■ **Task requirements**
Copy every line of the data exactly, leaving nothing out.
::: Data extract :::
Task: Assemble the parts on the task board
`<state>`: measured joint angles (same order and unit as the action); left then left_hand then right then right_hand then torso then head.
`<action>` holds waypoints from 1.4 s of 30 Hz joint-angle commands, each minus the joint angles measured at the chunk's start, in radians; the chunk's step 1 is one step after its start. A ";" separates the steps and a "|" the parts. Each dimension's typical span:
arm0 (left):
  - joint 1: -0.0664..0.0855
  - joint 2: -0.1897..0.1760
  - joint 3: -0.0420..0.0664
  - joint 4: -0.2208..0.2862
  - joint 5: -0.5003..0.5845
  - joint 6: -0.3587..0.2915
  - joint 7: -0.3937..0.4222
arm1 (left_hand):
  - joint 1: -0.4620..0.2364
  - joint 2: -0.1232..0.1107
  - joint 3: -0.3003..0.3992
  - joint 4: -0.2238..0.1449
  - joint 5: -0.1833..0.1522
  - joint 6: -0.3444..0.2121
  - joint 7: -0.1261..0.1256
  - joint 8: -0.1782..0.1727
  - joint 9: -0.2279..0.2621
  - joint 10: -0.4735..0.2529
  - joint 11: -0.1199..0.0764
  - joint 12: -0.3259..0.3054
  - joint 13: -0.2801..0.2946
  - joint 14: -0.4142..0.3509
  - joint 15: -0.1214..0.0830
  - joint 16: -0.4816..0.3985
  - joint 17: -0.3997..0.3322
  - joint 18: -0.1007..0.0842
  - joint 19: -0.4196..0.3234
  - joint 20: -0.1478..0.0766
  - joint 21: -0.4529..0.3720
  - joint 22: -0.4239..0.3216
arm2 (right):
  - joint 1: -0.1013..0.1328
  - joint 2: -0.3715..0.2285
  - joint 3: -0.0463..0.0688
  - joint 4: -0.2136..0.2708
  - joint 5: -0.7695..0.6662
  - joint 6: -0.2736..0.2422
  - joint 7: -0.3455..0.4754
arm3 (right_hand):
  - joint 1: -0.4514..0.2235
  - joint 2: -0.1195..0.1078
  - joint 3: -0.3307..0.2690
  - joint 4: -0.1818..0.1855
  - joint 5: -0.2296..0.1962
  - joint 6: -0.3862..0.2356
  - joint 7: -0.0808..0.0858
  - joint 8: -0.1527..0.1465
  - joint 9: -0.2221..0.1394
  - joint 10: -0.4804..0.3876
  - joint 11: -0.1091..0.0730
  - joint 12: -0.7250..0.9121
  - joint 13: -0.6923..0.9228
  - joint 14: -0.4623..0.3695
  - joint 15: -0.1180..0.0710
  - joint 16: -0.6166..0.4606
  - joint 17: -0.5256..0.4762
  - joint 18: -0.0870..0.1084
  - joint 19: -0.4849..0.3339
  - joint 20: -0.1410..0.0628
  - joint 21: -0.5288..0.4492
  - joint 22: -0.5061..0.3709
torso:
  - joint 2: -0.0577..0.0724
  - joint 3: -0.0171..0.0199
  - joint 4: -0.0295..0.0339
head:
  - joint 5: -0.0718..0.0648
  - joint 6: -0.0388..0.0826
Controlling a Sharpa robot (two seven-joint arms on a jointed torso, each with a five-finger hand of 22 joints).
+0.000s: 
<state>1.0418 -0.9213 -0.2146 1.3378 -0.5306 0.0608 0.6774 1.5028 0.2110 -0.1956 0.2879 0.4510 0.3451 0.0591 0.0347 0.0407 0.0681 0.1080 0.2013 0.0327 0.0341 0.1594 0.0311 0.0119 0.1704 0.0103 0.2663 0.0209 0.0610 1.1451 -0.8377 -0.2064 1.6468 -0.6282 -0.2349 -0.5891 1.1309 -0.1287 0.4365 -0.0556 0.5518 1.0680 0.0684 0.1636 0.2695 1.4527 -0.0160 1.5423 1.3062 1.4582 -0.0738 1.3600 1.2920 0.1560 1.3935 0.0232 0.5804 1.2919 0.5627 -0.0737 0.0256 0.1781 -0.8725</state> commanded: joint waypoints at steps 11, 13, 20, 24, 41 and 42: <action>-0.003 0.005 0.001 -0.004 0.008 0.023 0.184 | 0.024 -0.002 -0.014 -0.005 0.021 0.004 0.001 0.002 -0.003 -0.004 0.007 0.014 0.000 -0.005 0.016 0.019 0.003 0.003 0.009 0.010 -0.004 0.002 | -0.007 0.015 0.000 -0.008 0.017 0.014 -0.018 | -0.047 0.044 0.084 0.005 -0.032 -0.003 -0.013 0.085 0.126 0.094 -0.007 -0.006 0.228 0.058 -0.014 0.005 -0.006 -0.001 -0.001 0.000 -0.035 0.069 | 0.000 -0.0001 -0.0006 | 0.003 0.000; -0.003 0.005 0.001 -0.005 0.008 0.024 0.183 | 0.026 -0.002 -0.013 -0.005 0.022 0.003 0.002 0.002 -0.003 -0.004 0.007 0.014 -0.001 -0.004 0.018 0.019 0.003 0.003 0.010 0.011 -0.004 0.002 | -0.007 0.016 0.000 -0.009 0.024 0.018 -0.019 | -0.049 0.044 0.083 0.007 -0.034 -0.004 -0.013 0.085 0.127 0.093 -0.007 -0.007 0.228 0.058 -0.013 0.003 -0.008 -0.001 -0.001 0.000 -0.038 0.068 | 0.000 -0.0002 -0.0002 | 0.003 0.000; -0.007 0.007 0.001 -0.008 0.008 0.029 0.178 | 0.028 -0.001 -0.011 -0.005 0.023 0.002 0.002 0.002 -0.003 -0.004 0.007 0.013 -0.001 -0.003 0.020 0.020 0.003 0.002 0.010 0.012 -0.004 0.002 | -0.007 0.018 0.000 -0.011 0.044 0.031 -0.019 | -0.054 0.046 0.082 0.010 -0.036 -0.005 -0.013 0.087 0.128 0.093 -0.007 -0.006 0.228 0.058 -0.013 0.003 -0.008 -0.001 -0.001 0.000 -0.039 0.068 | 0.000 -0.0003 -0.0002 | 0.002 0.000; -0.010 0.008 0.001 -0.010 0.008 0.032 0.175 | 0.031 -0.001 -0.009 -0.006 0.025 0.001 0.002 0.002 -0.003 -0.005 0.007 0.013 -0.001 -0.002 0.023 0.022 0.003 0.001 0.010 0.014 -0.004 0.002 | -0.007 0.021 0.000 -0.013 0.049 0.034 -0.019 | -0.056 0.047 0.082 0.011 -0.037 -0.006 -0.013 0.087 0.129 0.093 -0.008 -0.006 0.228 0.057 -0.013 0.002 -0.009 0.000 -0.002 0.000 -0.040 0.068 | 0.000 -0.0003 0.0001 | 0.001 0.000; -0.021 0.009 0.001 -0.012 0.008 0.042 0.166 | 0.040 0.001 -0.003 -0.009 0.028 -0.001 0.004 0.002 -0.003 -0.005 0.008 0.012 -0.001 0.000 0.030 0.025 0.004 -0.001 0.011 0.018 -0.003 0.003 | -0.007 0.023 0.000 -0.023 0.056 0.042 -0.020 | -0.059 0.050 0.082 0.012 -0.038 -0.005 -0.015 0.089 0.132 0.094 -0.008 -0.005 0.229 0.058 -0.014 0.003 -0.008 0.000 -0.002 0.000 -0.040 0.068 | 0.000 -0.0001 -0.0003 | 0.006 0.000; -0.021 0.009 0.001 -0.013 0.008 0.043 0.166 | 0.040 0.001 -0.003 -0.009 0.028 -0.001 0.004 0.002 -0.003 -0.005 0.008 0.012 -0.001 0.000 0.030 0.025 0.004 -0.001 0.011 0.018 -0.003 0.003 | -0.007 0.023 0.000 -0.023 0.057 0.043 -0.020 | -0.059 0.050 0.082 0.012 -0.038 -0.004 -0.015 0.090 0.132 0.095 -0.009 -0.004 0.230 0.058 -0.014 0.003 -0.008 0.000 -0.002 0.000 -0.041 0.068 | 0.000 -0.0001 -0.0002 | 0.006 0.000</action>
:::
■ **Reply**
Task: Assemble the parts on the task board
`<state>`: measured joint angles (same order and unit as the action); left then left_hand then right then right_hand then torso then head.
`<action>` holds waypoints from 1.4 s of 30 Hz joint-angle commands, each minus the joint angles measured at the chunk's start, in radians; the chunk's step 1 is one step after its start. A ";" separates the steps and a "|" the parts. Each dimension's typical span:
arm0 (left):
  - joint 1: -0.0664..0.0855
  - joint 2: -0.1897..0.1760
  - joint 3: -0.0420..0.0664
  - joint 4: -0.2208..0.2862
  - joint 5: -0.5003..0.5845
  - joint 6: -0.3587..0.2915
  - joint 7: -0.3937..0.4222
arm1 (left_hand):
  - joint 1: -0.4620..0.2364
  - joint 2: -0.1232..0.1107
  - joint 3: -0.3003..0.3992
  - joint 4: -0.2238..0.1449
  - joint 5: -0.1833..0.1522
  - joint 6: -0.3444..0.2121
  - joint 7: -0.1261..0.1256
  - joint 8: -0.1782..0.1727
  - joint 9: -0.2279..0.2621
  - joint 10: -0.4735..0.2529
  - joint 11: -0.1199..0.0764
  - joint 12: -0.3259..0.3054
  - joint 13: -0.2801..0.2946
  - joint 14: -0.4142..0.3509
  - joint 15: -0.1214..0.0830
  - joint 16: -0.4816..0.3985
  - joint 17: -0.3997..0.3322
  - joint 18: -0.1007..0.0842
  - joint 19: -0.4196..0.3234
  - joint 20: -0.1478..0.0766
  - joint 21: -0.4529..0.3720
  - joint 22: -0.4239..0.3216
arm2 (right):
  - joint 1: -0.1013..0.1328
  - joint 2: -0.3715..0.2285
  - joint 3: -0.0463..0.0688
  - joint 4: -0.2136..0.2708
  - joint 5: -0.7695..0.6662
  - joint 6: -0.2736..0.2422
  - joint 7: -0.3455..0.4754
arm3 (right_hand):
  - joint 1: -0.4514..0.2235
  - joint 2: -0.1195..0.1078
  - joint 3: -0.3307..0.2690
  - joint 4: -0.1818..0.1855
  - joint 5: -0.2296..0.1962
  - joint 6: -0.3862..0.2356
  - joint 7: -0.0808..0.0858
  - joint 8: -0.1527..0.1465
  - joint 9: -0.2221..0.1394
  - joint 10: -0.4804..0.3876
  - joint 11: -0.1091..0.0730
  - joint 12: -0.7250..0.9121
  - joint 13: -0.6923..0.9228
  - joint 14: -0.4623..0.3695
  - joint 15: -0.1180..0.0710
  - joint 16: -0.6166..0.4606
  - joint 17: -0.5256..0.4762
  - joint 18: -0.0870..0.1084
  - joint 19: -0.4849..0.3339
  - joint 20: -0.1410..0.0628
  - joint 21: -0.5288..0.4492
  - joint 22: -0.5061..0.3709
torso:
  - joint 2: -0.0577..0.0724
  - joint 3: -0.0171..0.0199
  - joint 4: -0.0295..0.0339
head:
  - joint 5: -0.0718..0.0648
  - joint 6: -0.0388..0.0826
Controlling a Sharpa robot (two seven-joint arms on a jointed torso, each with a five-finger hand of 22 joints).
+0.000s: 
<state>1.0418 -0.9213 -0.2146 1.3378 -0.5306 0.0608 0.6774 1.5028 0.2110 -0.1956 0.2879 0.4510 0.3451 0.0591 0.0347 0.0407 0.0681 0.1080 0.2013 0.0327 0.0341 0.1594 0.0311 0.0119 0.1704 0.0103 0.2663 0.0209 0.0610 1.1451 -0.8377 -0.2064 1.6468 -0.6282 -0.2349 -0.5891 1.1309 -0.1287 0.4365 -0.0556 0.5518 1.0680 0.0684 0.1636 0.2695 1.4527 -0.0160 1.5423 1.3062 1.4582 -0.0738 1.3600 1.2920 0.1560 1.3935 0.0232 0.5804 1.2919 0.5627 -0.0737 0.0256 0.1781 -0.8725</state> commanded: joint waypoints at steps 11, 13, 20, 24, 41 and 42: <action>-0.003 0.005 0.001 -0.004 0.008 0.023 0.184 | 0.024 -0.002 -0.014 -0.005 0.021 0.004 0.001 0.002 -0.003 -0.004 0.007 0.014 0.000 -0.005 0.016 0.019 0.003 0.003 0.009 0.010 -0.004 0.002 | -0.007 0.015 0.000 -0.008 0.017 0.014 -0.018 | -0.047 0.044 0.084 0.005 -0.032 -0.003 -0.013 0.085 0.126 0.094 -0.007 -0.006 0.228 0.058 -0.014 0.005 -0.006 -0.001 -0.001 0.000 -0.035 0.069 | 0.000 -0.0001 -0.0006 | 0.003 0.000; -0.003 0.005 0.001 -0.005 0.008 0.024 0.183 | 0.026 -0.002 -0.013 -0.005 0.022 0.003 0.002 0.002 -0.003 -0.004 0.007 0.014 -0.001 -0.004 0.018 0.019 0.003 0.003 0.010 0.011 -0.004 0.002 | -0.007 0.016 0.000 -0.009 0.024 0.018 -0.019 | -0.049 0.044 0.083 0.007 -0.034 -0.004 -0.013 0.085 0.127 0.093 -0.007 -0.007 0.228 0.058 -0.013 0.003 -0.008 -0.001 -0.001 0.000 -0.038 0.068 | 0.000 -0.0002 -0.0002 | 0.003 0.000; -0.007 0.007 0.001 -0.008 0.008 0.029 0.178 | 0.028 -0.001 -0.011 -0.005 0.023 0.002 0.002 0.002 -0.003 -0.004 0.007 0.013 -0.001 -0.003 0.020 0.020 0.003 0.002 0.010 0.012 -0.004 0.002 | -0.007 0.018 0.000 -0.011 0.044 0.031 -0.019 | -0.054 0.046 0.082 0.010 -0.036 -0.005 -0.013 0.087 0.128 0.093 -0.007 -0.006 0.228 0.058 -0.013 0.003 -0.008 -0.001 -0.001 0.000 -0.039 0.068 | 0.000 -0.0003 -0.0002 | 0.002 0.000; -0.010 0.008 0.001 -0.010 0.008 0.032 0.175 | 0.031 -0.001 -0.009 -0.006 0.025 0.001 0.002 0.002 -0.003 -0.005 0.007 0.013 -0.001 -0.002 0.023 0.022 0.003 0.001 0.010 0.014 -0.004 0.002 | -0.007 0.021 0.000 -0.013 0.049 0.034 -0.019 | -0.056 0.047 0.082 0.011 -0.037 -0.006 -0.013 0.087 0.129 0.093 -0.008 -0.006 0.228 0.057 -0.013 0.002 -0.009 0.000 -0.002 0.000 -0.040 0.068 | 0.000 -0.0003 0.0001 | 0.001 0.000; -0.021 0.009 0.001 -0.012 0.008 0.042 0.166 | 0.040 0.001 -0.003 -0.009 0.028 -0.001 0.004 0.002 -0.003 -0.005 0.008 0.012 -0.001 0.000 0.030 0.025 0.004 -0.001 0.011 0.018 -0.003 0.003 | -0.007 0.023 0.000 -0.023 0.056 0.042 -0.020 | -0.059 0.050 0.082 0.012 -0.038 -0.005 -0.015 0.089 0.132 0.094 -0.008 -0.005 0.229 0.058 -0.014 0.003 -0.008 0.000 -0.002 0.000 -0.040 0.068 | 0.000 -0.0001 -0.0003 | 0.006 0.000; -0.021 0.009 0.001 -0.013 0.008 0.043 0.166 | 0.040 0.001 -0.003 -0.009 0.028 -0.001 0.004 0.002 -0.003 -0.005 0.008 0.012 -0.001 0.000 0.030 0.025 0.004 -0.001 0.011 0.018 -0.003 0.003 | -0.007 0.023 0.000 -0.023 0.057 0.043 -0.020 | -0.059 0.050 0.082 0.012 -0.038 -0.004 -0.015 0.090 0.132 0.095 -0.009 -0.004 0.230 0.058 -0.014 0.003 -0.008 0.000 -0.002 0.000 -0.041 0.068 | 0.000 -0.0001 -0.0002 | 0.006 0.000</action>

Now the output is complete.